- About this task
If a line in the data below contains the word "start", copy it out.

- Records for the task
Segment Open

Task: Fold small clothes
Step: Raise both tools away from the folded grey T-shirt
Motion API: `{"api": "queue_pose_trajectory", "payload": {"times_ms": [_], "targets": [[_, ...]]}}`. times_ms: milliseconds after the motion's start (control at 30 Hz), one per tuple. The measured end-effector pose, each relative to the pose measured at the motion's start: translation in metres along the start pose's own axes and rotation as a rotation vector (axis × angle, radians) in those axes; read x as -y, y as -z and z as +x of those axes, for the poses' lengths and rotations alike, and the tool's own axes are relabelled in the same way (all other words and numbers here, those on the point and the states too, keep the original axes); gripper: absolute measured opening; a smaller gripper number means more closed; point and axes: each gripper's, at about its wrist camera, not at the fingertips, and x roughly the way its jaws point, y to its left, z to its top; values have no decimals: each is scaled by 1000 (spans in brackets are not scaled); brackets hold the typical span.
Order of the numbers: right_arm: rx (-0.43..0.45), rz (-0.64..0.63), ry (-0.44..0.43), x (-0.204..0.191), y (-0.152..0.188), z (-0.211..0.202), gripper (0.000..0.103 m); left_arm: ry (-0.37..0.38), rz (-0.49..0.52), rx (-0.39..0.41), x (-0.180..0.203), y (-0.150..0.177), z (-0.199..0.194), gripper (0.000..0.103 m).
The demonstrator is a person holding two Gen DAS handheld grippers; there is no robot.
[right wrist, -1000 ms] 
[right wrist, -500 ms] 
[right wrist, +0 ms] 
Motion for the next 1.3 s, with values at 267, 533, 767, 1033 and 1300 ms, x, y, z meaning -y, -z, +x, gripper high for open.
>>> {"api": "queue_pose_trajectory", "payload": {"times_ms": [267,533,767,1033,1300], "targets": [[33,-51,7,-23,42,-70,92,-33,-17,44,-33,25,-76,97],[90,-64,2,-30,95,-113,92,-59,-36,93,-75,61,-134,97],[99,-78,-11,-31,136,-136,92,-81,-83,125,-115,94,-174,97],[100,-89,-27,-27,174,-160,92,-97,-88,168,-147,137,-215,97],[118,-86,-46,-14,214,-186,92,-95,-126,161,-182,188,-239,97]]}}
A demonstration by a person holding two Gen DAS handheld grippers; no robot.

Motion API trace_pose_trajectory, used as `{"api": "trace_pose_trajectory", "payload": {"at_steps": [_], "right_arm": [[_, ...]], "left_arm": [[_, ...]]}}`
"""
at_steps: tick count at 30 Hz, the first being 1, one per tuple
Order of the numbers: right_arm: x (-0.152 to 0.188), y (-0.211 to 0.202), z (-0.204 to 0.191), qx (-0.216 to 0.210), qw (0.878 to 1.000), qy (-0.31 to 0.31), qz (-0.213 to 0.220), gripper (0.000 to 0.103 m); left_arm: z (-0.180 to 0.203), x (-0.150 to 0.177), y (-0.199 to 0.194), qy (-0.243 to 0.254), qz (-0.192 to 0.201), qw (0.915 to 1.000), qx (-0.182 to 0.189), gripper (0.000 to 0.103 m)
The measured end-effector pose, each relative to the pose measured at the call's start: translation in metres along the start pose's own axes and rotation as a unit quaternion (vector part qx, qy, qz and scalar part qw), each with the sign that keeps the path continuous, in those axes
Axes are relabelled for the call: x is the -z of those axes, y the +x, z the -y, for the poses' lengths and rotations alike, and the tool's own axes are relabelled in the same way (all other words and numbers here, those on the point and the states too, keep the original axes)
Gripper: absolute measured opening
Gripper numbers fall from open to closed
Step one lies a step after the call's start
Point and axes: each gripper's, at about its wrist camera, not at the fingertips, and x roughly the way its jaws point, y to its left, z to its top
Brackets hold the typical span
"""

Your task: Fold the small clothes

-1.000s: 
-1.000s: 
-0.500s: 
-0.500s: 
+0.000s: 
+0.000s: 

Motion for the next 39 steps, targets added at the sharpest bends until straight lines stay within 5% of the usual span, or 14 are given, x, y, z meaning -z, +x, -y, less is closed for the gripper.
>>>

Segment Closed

- Final answer
Motion API: `{"api": "queue_pose_trajectory", "payload": {"times_ms": [_], "targets": [[_, ...]]}}`. times_ms: milliseconds after the motion's start (control at 30 Hz), one per tuple. The measured end-effector pose, each relative to the pose measured at the motion's start: translation in metres along the start pose's own axes and rotation as a rotation vector (axis × angle, radians) in those axes; read x as -y, y as -z and z as +x of those axes, for the poses' lengths and rotations alike, and the tool's own axes are relabelled in the same way (all other words and numbers here, those on the point and the states too, keep the original axes); gripper: absolute measured opening; a smaller gripper number means more closed; point and axes: each gripper's, at about its wrist camera, not at the fingertips, and x roughly the way its jaws point, y to its left, z to its top; values have no decimals: each is scaled by 1000 (spans in brackets are not scaled); brackets hold the typical span.
The measured end-effector pose, each relative to the pose measured at the call's start: translation in metres along the start pose's own axes and rotation as a unit quaternion (vector part qx, qy, qz and scalar part qw), each with the sign that keeps the path continuous, in those axes
Step one lies a step after the call's start

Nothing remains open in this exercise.